Burkina Faso Researchers About To Beat Malaria With Soap

A volunteer in Burkina Faso puts her arm in a box with mosquitoes to test "Faso Soap", a project to create a cheap product to repel mosquitoes and protect people from malaria.
A volunteer in Burkina Faso puts her arm in a box with mosquitoes to test “Faso Soap”, a project to create a cheap product to repel mosquitoes and protect people from malaria.

Thrusting their arm into a box full of hungry mosquitoes, a group of brave volunteers in a Burkina Faso laboratory test an innovative weapon in the fight against malaria — soap.

The team behind the “Faso Soap” project aims to create a cheap, accessible product to repel mosquitoes and protect people from a disease that claimed nearly 500,000 lives in 2015, most of them in Africa.

With one eye on a stopwatch, Gerard Niyondiko, the Burundian researcher behind the special soap, watches the behaviour of around a hundred hungry female mosquitoes.

The volunteers wait to be bitten, but the odorous liquid — a secret mix of local plant oils — applied to their skin beforehand protects them from the cloud of hungry insects.
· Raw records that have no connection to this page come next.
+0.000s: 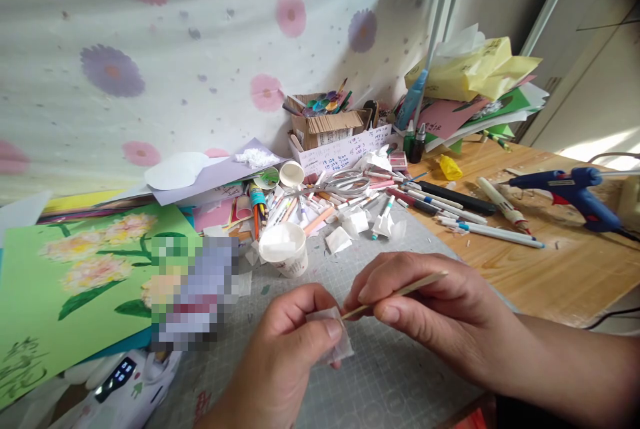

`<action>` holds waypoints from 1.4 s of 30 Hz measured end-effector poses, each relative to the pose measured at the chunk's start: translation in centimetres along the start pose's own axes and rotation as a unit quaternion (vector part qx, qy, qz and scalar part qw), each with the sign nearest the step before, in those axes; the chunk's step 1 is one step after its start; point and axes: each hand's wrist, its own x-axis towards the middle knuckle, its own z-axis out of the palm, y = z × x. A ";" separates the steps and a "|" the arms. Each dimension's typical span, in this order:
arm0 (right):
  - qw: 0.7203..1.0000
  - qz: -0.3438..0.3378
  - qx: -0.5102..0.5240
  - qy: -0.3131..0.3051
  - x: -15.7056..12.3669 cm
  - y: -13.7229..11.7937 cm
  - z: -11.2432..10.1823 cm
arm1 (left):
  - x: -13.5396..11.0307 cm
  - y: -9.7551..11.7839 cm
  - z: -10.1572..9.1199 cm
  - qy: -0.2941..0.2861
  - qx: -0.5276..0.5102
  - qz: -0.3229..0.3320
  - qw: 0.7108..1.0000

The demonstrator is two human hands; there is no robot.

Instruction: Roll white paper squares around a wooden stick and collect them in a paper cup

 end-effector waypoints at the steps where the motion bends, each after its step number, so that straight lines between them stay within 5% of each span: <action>1: 1.000 0.001 -0.001 0.000 0.0 0.0 0.0 | 0.1 0.0 0.0 -0.001 -0.001 0.000 1.000; 42: 1.000 0.003 0.004 0.000 -0.1 -0.1 0.1 | -0.2 0.2 -0.1 -0.006 -0.005 -0.012 1.000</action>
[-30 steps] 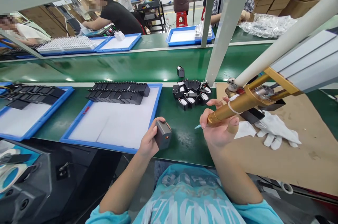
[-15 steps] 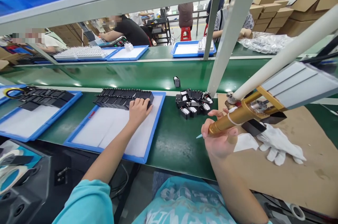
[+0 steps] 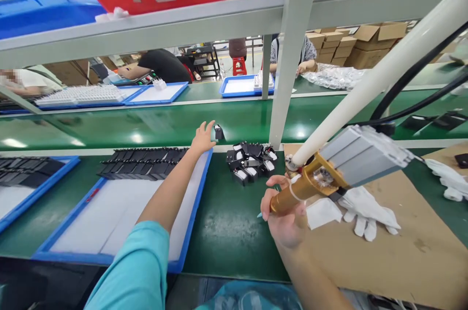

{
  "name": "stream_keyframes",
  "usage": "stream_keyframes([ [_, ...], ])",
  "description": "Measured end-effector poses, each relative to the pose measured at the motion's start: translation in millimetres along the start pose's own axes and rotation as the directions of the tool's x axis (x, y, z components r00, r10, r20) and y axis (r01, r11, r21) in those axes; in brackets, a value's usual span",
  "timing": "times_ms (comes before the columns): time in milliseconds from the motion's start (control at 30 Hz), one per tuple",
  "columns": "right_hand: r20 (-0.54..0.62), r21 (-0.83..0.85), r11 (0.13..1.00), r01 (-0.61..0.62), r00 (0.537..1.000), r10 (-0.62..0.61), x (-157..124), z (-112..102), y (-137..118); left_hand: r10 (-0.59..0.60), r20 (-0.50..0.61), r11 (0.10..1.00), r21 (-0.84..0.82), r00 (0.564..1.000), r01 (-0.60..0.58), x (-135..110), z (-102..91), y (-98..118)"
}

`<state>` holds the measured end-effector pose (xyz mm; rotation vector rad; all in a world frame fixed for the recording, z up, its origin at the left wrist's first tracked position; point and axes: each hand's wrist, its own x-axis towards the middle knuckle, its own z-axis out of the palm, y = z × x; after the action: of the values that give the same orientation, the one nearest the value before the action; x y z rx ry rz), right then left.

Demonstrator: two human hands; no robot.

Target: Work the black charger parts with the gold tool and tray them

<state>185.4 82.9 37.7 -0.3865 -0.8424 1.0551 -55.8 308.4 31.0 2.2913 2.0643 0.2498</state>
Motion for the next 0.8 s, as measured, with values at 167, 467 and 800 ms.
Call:
stream_keyframes([
  [167,0.023,0.020,1.000,0.018,1.000,-0.018,-1,2,1,0.062,0.142,0.997,0.026,0.988,-0.066,58,0.7,-1],
  [467,0.027,0.034,0.999,-0.003,1.000,0.002,0,0,3,-0.012,0.106,0.987,0.163,0.994,-0.006,12,-31.0,4],
  [800,-0.039,-0.004,1.000,-0.031,0.999,0.031,3,1,-1,0.119,0.258,0.989,-0.117,0.959,-0.092,-205,-20.3,54],
])
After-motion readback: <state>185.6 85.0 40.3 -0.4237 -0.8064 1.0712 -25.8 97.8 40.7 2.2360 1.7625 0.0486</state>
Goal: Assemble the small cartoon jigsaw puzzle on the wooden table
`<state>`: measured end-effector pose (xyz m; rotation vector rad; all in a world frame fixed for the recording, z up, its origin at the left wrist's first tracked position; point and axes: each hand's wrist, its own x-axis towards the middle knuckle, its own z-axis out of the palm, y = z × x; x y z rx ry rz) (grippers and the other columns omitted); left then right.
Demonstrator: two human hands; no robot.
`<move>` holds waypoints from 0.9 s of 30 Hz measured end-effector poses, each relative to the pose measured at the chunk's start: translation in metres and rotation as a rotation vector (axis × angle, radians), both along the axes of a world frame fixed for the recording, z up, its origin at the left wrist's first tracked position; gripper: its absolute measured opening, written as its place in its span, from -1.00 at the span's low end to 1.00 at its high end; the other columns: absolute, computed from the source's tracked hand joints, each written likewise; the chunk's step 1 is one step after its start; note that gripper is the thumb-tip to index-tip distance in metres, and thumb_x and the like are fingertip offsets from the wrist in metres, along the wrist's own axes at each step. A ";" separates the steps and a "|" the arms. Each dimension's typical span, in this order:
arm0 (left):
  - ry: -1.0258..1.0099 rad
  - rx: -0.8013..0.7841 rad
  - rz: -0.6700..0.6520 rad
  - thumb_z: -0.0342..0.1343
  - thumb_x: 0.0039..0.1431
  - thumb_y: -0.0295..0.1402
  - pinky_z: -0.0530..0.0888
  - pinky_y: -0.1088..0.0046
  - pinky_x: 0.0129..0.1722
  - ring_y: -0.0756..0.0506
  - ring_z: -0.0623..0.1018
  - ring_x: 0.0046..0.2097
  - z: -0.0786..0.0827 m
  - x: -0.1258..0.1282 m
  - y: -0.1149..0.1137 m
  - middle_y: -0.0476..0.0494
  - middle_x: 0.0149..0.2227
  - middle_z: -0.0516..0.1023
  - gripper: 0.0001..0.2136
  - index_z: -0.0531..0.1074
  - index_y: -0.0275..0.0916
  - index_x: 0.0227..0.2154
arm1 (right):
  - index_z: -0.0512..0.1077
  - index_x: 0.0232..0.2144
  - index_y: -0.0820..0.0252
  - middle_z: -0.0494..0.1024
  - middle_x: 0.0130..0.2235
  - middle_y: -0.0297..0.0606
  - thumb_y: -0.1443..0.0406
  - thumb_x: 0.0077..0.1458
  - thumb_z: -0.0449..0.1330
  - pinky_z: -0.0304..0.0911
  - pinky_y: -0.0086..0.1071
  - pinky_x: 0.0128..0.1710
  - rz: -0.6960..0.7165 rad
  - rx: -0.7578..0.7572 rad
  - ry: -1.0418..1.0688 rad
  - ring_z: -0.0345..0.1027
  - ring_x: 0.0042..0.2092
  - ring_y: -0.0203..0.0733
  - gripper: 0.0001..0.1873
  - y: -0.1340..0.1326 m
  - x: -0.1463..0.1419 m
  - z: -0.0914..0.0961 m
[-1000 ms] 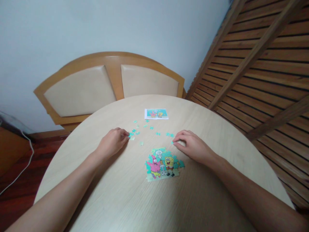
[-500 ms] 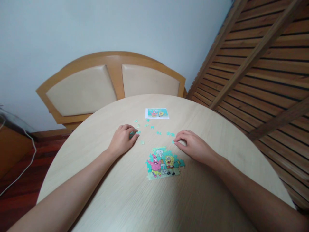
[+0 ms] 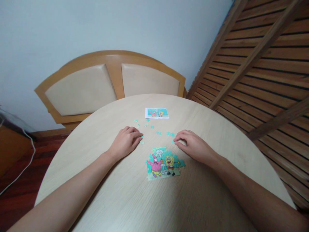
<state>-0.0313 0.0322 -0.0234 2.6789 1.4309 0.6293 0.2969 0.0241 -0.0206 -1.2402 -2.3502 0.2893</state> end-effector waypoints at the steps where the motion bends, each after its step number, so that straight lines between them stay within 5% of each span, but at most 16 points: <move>1: 0.008 -0.005 -0.003 0.07 0.35 -0.30 0.43 0.16 -0.02 -0.21 0.50 -0.06 0.000 0.000 0.001 -0.18 -0.10 0.59 -0.80 0.57 -0.14 -0.09 | 0.56 -0.27 0.11 0.61 -0.17 -0.19 0.33 0.24 0.17 0.36 -0.09 -0.01 0.000 0.004 -0.001 0.47 -0.09 -0.05 -0.85 0.000 0.001 0.000; 19: 0.070 -0.019 0.032 0.05 0.33 -0.35 0.42 0.21 -0.14 -0.22 0.55 -0.11 0.009 -0.003 -0.010 -0.12 -0.17 0.65 -0.83 0.56 -0.16 -0.22 | 0.50 -0.05 0.18 0.61 -0.06 -0.13 0.52 0.18 0.00 0.38 -0.07 0.07 -0.195 0.071 0.109 0.48 -0.01 -0.05 -0.60 0.018 0.013 -0.021; 27: 0.083 -0.013 -0.100 0.02 0.37 -0.33 0.43 0.19 -0.07 -0.20 0.51 -0.07 0.013 0.010 -0.021 -0.16 -0.09 0.60 -0.79 0.56 -0.18 -0.14 | 0.50 0.05 0.07 0.56 0.09 -0.17 0.26 0.35 0.06 0.23 0.07 0.21 0.016 0.096 0.044 0.32 0.18 0.04 -0.68 0.011 -0.003 -0.021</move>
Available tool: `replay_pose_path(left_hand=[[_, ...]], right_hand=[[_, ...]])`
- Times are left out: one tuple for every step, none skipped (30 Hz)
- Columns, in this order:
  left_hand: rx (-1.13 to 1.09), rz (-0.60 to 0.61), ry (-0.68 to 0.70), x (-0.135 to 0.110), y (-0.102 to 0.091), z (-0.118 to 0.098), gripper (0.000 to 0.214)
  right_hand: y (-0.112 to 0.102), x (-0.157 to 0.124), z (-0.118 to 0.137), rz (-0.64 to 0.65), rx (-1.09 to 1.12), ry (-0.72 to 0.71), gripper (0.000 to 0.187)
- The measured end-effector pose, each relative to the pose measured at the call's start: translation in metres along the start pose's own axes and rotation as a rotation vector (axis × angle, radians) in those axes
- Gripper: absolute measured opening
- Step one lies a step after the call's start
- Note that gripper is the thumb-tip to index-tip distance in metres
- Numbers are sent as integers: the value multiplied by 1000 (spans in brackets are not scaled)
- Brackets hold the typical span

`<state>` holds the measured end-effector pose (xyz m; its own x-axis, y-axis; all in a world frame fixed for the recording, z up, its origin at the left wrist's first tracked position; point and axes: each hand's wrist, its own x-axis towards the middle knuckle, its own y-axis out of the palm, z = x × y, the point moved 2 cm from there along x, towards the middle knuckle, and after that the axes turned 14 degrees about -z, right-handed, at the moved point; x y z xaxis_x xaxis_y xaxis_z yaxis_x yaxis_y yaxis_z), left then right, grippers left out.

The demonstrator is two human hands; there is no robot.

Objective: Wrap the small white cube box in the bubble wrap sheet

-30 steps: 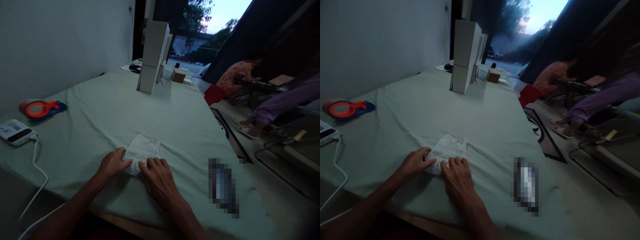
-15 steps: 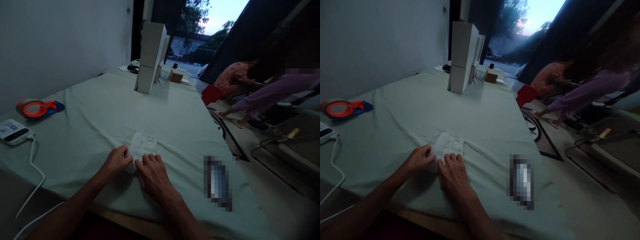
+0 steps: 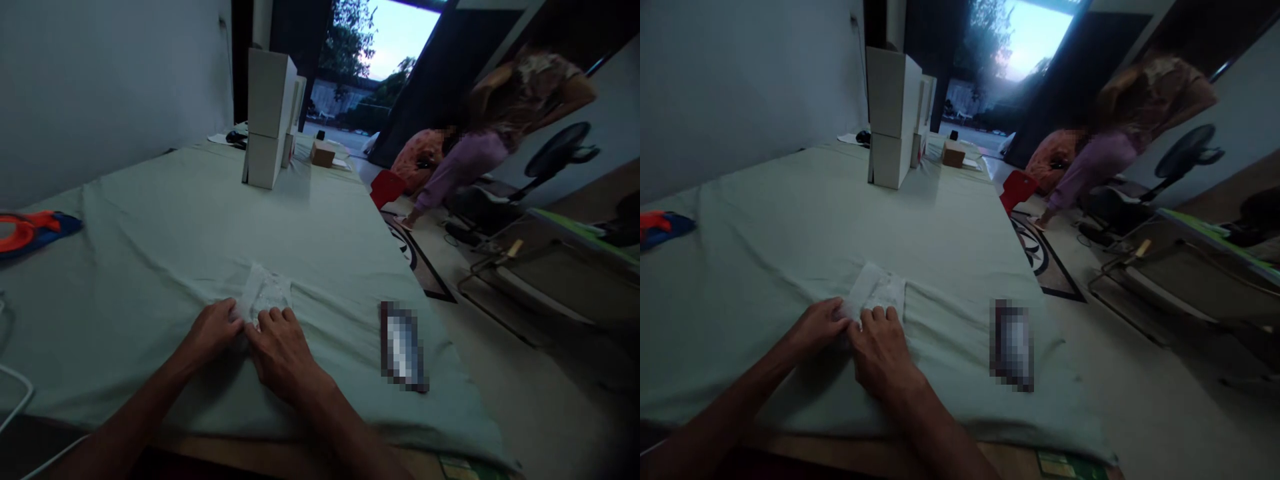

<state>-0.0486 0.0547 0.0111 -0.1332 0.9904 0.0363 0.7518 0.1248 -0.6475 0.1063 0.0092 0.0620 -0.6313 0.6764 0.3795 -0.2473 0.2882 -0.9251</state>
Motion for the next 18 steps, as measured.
replay_pose_path(left_hand=[[-46,9,-21,0,0,-1,13],[-100,26,-43,-1,0,-3,10],[-159,45,-71,-1,1,-4,9],[-220,63,-101,-2,1,-6,12],[-277,84,-132,-3,1,-8,16],[-331,101,-161,-5,1,-9,19],[-379,117,-187,-6,1,-11,21],[-421,132,-210,-7,0,-13,22],[-457,146,-230,-7,-1,-15,23],[-487,162,-246,-8,-2,-17,23],[-510,181,-260,-9,-4,-20,24],[-533,204,-278,-10,-5,-22,25],[-559,230,-301,-11,-7,-24,27],[-585,257,-323,-12,-8,-26,29],[-604,278,-334,-14,-8,-27,30],[-606,287,-322,-15,-8,-29,31],[-582,281,-273,-17,-8,-31,31],[-522,259,-181,-19,-7,-32,30]], right_hand=[[0,0,0,2,2,4,14],[0,0,0,4,2,7,15],[1,0,-1,5,1,8,15],[0,-1,-1,6,2,9,15],[0,-1,-2,6,6,9,16],[-1,-1,-2,6,15,10,19],[-3,-2,-3,6,29,15,22],[-4,-3,-3,6,47,23,24],[-6,-4,-4,6,64,35,24],[-7,-6,-5,8,80,44,22],[-8,-7,-5,10,92,50,18],[-9,-9,-5,11,103,53,15],[-10,-11,-5,10,111,53,12],[-10,-12,-5,7,120,53,11],[-9,-14,-5,0,129,56,12],[-9,-15,-5,-11,142,63,14],[-8,-17,-6,-25,161,76,16],[-7,-20,-6,-42,189,91,18]])
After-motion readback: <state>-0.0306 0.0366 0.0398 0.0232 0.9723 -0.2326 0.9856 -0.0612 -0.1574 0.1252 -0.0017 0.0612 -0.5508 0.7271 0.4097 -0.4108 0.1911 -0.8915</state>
In the small laboratory in Burkina Faso’s National Centre for Malaria Research and Training in Ouagadougou, Niyondiko has been working since June to test the effectiveness of the soap at repelling mosquitoes and refine the recipe using different oils.

In West Africa, “malaria kills a child every two minutes”, Niyondiko says. Of the 214 million people infected with malaria in 2015, 88 percent of cases were registered in Africa, according to the World Health Organization. Among them, 438,000 died and children are the most vulnerable.

Protection for all

The idea of using soap came from seeing that malaria continued to spread despite the distribution of mosquito nets.

“Mosquito nets offer protection during sleep but they keep the heat and the most vulnerable populations can’t afford to buy repellent for the whole family to protect them the rest of the time,” Niyondiko said.

“So we thought about a product used in the everyday life of these populations, which doesn’t require any change of habits.”

Soap was ideal, he said, because “it’s a product that even the poorest households buy and the whole family can share it”.

“If we manage to integrate (malaria) prevention into this product which is already available at an accessible price, it will mean we can save people who are unwilling or unable to spend more to protect themselves,” he said.

The project is targeting the six countries worst affected by malaria in sub-Saharan Africa, which includes Burkina Faso.

“We are working on prevention with a new tool: bringing together two things which don’t at first glance have anything in common: hygiene and malaria,” said Lisa Barutel, 28, one of Niyondiko’s two associates on the project.

By using local essential oils as repellent, Niyondiko and his team hopes to keep costs to a minimum.

“Our aim is not to get rich. We want to save 100,000 lives by 2020,” he said, echoing the project’s slogan.

Invention for everyone

After training first as a chemist, Niyondiko won a bursary to leave Burundi and study for a master’s degree at the International Institute for Water and Environmental Engineering in Ouagadougou.

There in 2013 he met Frenchwoman Barutel, who was in charge of helping students with their projects. She set up an incubator for projects with a social aspect in Ouagadougou and helped Niyondiko gather funding.

Faso Soap hit the headlines in 2013 when it won the $25,000 Global Social Venture Competition, an international award run by a network of business schools around the world.

But a lack of funding put the project into standby mode until 2015, when it relaunched with a more scientific approach and partnered with a French start-up specialising in micro-encapsulation, a technique to allow the soap’s active ingredients to work effectively for longer.

A crowdfunding drive earlier this year raised 70,000 euros ($73,000).

The laboratory tests now are being done in line with a scientific protocol so the soap can be approved by WHO and afterwards used in other countries.

There are two stages of development to go before the soap can be released to the public, and Barutel said she hopes to “help a whole country” with their “invention for everyone”.